> Prompt
Produce a verbatim copy of the lines from the one holding "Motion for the" through the last line of the listing, and nothing else.

%%

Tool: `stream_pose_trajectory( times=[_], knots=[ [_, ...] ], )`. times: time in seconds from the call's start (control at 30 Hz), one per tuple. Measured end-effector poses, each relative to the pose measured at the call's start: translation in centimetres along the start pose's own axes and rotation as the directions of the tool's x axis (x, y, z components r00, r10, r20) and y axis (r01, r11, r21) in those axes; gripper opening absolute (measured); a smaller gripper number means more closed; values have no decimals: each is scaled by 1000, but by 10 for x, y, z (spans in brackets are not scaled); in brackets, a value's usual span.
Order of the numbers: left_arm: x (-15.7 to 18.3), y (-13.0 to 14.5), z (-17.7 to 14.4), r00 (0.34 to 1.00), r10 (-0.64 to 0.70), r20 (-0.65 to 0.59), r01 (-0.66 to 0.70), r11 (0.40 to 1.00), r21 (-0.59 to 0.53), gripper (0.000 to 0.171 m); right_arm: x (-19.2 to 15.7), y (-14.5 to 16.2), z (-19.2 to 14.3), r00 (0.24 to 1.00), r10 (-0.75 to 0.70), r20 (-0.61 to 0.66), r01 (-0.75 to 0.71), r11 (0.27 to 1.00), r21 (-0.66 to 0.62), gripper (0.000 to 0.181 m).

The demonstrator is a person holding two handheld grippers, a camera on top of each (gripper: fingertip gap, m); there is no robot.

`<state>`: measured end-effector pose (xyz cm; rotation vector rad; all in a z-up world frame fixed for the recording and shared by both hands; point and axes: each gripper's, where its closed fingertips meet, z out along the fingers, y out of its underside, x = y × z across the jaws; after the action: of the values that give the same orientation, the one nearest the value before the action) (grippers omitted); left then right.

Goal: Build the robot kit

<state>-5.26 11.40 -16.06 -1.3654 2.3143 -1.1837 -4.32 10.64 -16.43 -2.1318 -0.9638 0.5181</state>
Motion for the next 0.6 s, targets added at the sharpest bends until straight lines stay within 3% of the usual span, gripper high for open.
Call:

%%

> Answer for the task
Motion for the next 0.6 s, targets added at the sharpest bends until straight lines stay within 3% of the usual span, gripper high for open.
Call:

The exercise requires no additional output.